OMRF scientists Courtney Griffin, Ph.D., and Siqi Gao discovered that a marked increase in the activity of an enzyme called plasmin caused liver bleeding in the event of acetaminophen overdose.
“It was well known that acetaminophen, like most drugs, is metabolized in the liver. When you get too much of it, toxic byproducts start to build up and can damage liver cells,” said Gao, who is also a Ph.D. student at the University of Oklahoma Health Sciences Center. “It was also known that a lot of plasmin is generated in acetaminophen overdose, but it wasn’t clear why.”
Griffin and Gao broke new ground by making a connection between plasmin activity and liver bleeding following acetaminophen overdose. While this finding is important on its own, Griffin said, the OMRF researchers also made a related discovery that yielded important treatment options for overdose patients.
In laboratory mice, the scientists were able to reduce plasmin levels through treatment with tranexamic acid, a prescription medication used to prevent excess blood loss from major trauma or surgeries.
“If the plasmin is breaking down the blood vessels and causing them to rupture, this can help dampen that effect to prevent excessive bleeding,” said Griffin.
In humans, it’s possible that treating this bleeding with tranexamic acid could help facilitate liver recovery from an overdose and also lessen the damage, said Griffin. “We think it can certainly protect against the bleeding itself, but its role in overall liver recovery is still unknown. That’s the next step for this work.”
The treatment impact of the findings could be significant, said Griffin, especially since tranexamic acid has already been approved by the Food and Drug Administration for another condition.

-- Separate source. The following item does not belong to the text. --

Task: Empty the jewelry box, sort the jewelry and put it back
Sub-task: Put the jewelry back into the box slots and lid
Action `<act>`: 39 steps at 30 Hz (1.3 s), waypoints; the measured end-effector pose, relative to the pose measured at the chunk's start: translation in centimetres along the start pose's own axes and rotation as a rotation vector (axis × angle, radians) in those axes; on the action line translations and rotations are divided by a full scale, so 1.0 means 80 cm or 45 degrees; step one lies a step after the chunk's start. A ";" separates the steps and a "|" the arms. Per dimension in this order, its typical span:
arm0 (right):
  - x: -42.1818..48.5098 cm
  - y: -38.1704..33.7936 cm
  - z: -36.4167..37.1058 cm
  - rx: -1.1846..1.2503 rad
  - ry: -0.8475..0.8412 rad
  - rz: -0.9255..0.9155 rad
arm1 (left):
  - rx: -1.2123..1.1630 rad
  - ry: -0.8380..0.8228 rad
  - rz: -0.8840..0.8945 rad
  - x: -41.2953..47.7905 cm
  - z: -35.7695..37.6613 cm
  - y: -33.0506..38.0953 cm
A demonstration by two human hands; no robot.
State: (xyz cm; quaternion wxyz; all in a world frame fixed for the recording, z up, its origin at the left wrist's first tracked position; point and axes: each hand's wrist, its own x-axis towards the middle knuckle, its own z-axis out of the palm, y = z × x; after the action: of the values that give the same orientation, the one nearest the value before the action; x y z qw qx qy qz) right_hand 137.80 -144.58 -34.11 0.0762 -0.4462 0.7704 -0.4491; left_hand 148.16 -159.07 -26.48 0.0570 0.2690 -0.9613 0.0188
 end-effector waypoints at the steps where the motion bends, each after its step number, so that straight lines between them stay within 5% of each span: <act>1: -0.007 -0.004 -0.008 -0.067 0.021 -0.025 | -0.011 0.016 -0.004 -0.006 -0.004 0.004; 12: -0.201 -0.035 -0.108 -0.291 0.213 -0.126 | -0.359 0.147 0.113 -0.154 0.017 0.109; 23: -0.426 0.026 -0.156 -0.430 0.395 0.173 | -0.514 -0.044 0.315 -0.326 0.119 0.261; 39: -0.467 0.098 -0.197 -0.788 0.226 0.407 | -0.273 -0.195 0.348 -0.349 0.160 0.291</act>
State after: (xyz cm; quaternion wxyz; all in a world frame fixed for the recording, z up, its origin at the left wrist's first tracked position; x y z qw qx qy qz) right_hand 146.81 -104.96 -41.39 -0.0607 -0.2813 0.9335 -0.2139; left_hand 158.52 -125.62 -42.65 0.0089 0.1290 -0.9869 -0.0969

“It could be administered soon after a patient arrives at the hospital,” she said. “We are excited to see where the next stage takes us.”
The new findings were published in the journal Hepatology. OMRF researchers Florea Lupu, Ph.D., and Robert Silasi-Mansat, Ph.D., also contributed to the findings. This work was supported by grant No. P30GM114731 from the National Institute of General Medical Sciences, a part of the National Institutes of Health.